Clinical Context: Trimethoprim-sulfamethoxazole (TMP-SMZ) inhibits bacterial growth by inhibiting synthesis of dihydrofolic acid. The antibacterial activity of TMP-SMZ includes common urinary tract pathogens, except for Pseudomonas aeruginosa. The dose is based on the trimethoprim component.
Clinical Context: Ampicillin has bactericidal activity against susceptible organisms. It is an alternative to amoxicillin when the patient is unable to take medication orally.
Clinical Context: Ampicillin-sulbactam is a combination of a beta-lactamase inhibitor with ampicillin. It covers skin organisms, enteric flora, and anaerobes. It is not ideal for nosocomial pathogens.
Clinical Context: Gentamicin is an aminoglycoside antibiotic for gram-negative coverage. It is used in combination with an agent that covers gram-positive organisms and one that covers anaerobes.
Clinical Context: Metronidazole is an imidazole ring-based antibiotic that is active against various anaerobic bacteria and protozoa.
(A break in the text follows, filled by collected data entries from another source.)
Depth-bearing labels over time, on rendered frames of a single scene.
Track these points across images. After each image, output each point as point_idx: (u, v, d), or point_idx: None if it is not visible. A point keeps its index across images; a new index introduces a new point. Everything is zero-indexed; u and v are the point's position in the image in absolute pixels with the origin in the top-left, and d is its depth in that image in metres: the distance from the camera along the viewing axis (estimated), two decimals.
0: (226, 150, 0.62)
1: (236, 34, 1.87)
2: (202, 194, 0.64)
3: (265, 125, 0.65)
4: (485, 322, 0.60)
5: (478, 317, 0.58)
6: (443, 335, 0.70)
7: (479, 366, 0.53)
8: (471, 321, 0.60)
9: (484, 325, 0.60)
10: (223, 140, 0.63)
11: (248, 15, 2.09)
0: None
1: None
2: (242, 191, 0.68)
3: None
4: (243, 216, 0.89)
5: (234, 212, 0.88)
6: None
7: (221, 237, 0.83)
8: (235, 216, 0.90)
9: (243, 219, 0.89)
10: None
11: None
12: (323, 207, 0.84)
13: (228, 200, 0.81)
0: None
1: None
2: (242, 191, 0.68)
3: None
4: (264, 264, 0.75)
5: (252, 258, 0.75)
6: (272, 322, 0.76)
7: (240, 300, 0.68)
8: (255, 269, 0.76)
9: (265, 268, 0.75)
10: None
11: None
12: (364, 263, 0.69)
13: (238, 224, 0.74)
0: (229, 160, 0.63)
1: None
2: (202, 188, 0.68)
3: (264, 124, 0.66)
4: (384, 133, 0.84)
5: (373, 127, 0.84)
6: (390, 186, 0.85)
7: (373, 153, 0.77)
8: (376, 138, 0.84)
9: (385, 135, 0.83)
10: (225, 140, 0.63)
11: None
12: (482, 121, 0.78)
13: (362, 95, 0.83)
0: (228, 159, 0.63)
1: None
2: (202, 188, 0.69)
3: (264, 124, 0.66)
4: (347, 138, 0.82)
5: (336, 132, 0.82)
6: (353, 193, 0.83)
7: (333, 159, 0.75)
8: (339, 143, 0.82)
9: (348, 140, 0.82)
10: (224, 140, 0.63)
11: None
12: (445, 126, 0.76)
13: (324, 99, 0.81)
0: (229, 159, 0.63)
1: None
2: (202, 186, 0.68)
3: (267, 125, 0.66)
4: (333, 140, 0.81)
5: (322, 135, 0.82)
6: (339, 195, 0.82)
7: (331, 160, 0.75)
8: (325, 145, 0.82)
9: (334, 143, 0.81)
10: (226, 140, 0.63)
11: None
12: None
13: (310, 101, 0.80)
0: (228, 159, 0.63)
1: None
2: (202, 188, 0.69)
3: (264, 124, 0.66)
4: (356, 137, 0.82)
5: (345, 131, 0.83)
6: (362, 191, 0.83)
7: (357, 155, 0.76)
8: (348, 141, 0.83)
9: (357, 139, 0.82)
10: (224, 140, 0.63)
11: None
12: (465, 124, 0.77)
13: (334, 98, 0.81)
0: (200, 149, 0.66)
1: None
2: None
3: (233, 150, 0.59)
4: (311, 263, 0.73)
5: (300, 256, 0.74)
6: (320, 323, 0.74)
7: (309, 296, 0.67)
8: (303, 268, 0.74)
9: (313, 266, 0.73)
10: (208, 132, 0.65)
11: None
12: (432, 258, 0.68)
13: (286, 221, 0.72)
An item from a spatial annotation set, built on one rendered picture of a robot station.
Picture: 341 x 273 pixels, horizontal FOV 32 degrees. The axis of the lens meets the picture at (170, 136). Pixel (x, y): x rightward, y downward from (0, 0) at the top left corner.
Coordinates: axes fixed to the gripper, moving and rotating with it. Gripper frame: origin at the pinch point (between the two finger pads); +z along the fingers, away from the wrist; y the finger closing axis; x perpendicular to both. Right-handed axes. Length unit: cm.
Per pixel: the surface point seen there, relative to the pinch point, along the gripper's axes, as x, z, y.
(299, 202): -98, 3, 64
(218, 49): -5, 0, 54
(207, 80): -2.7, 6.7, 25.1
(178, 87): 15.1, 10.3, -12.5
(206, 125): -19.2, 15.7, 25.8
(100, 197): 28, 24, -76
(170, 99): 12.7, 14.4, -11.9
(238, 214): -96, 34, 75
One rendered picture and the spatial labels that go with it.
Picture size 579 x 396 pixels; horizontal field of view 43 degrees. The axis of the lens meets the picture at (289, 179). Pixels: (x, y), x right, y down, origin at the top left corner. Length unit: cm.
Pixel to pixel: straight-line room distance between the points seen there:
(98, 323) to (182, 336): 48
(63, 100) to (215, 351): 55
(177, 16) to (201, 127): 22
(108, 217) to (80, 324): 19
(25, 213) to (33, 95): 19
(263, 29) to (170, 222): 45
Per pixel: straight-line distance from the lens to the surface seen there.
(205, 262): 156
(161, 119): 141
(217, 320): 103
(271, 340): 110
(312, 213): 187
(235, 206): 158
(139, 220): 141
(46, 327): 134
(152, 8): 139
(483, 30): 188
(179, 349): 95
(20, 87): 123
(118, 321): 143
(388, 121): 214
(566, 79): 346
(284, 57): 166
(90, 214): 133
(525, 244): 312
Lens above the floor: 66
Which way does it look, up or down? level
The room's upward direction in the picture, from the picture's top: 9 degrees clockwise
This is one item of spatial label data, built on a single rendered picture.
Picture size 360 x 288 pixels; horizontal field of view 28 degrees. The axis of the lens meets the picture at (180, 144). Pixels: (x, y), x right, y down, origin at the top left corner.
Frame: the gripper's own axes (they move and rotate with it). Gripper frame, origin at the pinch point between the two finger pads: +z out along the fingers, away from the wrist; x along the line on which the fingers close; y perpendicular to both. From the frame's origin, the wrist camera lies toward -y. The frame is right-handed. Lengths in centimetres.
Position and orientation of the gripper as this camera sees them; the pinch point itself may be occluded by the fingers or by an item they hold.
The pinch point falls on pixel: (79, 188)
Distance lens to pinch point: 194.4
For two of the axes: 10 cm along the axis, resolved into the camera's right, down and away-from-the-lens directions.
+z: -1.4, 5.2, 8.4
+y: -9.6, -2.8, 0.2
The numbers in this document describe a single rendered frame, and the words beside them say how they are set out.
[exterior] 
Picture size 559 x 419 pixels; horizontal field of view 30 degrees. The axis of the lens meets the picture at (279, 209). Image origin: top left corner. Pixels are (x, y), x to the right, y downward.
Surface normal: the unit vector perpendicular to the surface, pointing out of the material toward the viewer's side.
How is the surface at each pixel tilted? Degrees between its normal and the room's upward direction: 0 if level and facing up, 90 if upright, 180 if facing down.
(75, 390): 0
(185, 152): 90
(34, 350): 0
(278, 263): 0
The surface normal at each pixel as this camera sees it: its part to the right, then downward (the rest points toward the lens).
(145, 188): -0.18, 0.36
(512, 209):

It is used in combination with other antimicrobial agents (except for C difficile enterocolitis).
Clinical Context: Cefoxitin is a second-generation cephalosporin that is indicated for gram-positive cocci and gram-negative rod infections.
Clinical Context: Ceftriaxone is a third-generation cephalosporin with broad-spectrum gram-negative activity; it has lower efficacy against gram-positive organisms and higher efficacy against resistant organisms. Ceftriaxone arrests bacterial growth by binding to 1 or more penicillin-binding proteins.
Clinical Context: Cefotaxime is used for septicemia and treatment of susceptible organisms. It arrests bacterial cell wall synthesis, which, in turn, inhibits bacterial growth. Cefotaxime is a third-generation cephalosporin with a gram-negative spectrum of activity; it has lower efficacy against gram-positive organisms.
Clinical Context: Chloramphenicol binds to 50S bacterial-ribosomal subunits and inhibits bacterial growth by inhibiting protein synthesis. It is effective against gram-negative and gram-positive bacteria.
Clinical Context: Vancomycin is a potent antibiotic that is directed against gram-positive organisms and is active against Enterococcus species. It is useful in the treatment of septicemia and skin-structure infections. Vancomycin is indicated for patients who are unable to receive or have failed to respond to penicillins and cephalosporins or who have infections with resistant staphylococci. For abdominal penetrating injuries, it is combined with an agent active against enteric flora or anaerobes.
To prevent toxicity, the current recommendation is to assay vancomycin trough levels 30 minutes before the fourth dose. Use the creatinine clearance to adjust the dose in patients with renal impairment.
Empiric antimicrobial therapy must be comprehensive and should cover all likely pathogens in the context of the clinical setting.